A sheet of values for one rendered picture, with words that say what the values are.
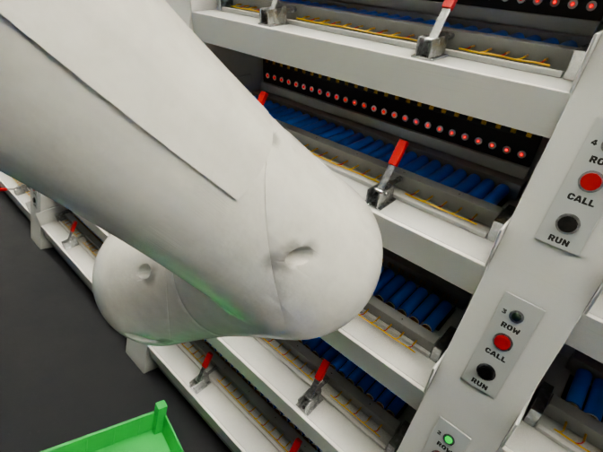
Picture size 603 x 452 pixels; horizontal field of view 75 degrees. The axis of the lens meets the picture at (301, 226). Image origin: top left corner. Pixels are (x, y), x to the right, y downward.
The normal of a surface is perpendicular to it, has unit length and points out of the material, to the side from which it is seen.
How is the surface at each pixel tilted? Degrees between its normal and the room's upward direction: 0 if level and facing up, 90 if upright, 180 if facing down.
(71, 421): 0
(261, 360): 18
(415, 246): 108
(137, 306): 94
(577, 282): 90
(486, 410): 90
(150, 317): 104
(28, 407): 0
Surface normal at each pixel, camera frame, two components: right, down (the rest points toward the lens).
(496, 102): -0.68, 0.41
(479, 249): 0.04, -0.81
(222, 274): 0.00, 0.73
...
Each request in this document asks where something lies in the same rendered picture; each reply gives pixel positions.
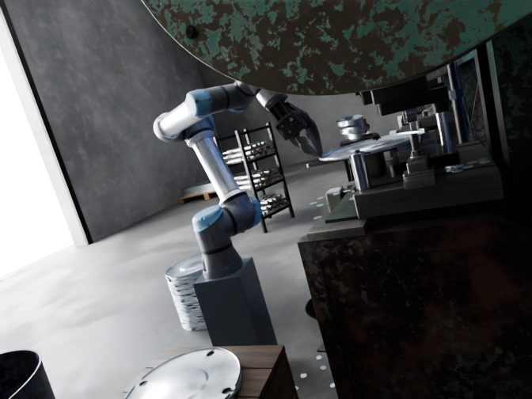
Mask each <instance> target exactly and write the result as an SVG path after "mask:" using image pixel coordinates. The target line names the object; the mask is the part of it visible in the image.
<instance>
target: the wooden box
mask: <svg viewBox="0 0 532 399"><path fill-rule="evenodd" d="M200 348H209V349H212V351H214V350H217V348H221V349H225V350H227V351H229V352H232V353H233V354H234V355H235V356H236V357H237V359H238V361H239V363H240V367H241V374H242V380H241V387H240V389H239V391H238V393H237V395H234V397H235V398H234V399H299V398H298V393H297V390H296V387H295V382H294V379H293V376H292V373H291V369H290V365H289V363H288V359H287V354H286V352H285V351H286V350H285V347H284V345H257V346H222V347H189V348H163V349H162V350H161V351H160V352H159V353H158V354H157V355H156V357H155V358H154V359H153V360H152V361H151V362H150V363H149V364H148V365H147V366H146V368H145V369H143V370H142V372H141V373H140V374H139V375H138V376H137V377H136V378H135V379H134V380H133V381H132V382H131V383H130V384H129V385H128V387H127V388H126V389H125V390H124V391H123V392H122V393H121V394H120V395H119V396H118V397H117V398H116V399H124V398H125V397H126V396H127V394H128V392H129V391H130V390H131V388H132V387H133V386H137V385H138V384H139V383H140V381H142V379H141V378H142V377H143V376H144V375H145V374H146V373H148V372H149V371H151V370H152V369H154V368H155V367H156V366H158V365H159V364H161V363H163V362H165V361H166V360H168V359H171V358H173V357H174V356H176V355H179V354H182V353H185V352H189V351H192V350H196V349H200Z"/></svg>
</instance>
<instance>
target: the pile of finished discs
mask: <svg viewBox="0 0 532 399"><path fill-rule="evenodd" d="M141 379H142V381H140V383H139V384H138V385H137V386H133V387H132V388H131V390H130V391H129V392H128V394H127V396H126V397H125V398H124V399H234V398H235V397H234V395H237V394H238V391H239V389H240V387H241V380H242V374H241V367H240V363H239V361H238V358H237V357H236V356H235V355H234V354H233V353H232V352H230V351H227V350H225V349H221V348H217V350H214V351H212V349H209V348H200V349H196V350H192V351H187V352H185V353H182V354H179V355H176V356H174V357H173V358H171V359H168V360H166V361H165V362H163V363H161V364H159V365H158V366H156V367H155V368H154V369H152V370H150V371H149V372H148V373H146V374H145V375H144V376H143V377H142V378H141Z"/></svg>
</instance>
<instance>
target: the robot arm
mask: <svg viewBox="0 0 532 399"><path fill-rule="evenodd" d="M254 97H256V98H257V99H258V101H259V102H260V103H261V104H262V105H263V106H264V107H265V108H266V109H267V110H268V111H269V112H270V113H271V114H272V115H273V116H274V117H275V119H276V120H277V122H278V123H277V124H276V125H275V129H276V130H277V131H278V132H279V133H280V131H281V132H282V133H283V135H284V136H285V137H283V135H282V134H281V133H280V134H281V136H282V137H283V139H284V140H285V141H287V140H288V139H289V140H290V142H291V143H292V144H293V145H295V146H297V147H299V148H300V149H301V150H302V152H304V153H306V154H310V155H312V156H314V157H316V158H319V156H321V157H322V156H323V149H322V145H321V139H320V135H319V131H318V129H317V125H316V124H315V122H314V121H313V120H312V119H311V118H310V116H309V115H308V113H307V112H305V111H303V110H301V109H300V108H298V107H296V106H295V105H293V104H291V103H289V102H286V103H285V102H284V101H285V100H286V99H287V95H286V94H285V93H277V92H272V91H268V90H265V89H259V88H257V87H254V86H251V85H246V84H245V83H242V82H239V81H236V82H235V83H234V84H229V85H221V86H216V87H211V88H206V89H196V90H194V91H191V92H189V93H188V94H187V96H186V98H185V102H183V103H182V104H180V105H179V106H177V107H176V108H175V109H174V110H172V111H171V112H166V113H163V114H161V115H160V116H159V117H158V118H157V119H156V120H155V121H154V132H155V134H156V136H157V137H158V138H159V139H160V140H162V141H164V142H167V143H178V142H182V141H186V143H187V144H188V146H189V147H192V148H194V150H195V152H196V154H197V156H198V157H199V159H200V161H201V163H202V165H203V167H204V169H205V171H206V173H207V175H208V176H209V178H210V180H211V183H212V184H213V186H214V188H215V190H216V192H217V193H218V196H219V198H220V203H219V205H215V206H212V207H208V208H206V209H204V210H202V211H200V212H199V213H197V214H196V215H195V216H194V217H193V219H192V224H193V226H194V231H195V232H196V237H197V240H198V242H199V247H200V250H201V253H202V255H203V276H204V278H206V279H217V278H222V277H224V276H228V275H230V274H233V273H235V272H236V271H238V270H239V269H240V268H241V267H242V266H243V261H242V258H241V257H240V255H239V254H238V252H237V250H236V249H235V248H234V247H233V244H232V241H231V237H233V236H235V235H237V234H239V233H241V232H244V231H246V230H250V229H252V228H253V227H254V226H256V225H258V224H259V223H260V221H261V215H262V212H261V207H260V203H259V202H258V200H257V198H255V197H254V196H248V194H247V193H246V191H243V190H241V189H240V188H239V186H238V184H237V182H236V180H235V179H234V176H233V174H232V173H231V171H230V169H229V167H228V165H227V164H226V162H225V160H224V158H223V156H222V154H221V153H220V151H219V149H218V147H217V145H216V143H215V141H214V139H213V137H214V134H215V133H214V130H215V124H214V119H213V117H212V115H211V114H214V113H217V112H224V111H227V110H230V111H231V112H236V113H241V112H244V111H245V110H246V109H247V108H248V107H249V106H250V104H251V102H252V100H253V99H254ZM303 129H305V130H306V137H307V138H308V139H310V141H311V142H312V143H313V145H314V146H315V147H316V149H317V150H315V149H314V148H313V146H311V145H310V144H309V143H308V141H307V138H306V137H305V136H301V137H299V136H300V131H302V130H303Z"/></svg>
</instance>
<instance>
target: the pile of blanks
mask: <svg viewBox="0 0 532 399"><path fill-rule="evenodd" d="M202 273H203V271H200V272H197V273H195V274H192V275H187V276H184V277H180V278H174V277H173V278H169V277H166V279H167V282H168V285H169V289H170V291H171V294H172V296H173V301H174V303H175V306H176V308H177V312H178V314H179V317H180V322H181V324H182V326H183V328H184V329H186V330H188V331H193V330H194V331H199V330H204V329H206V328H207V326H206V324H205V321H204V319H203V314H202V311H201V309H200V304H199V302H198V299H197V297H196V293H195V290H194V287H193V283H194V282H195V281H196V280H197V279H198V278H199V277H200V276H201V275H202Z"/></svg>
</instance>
--
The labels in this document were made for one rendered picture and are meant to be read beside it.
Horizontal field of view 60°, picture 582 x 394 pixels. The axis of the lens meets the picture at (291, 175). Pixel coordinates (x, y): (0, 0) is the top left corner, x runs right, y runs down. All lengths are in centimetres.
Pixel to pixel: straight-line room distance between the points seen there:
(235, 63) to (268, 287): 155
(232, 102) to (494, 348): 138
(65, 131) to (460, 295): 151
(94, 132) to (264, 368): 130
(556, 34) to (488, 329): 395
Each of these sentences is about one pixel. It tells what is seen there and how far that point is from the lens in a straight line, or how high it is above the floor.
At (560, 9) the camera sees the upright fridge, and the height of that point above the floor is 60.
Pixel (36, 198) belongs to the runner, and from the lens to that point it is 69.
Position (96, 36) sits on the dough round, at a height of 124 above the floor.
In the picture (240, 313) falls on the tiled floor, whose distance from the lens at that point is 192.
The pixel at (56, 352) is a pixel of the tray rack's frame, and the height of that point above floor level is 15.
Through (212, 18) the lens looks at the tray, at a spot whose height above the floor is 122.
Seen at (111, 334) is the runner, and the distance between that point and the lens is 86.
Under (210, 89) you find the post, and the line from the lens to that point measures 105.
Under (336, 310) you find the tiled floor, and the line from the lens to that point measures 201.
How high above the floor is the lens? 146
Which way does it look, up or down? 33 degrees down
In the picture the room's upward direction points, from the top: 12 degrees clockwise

WORK ORDER. Could you restate, word for word, the lines above from the one with "(28, 407): 0" to the one with "(222, 274): 0.00, 0.73", both included?

RESPONSE TO THE TASK.
(28, 407): 0
Surface normal at each pixel, camera frame, two components: right, down (the rest points toward the lens).
(496, 102): -0.68, 0.41
(479, 249): 0.04, -0.81
(222, 274): 0.00, 0.73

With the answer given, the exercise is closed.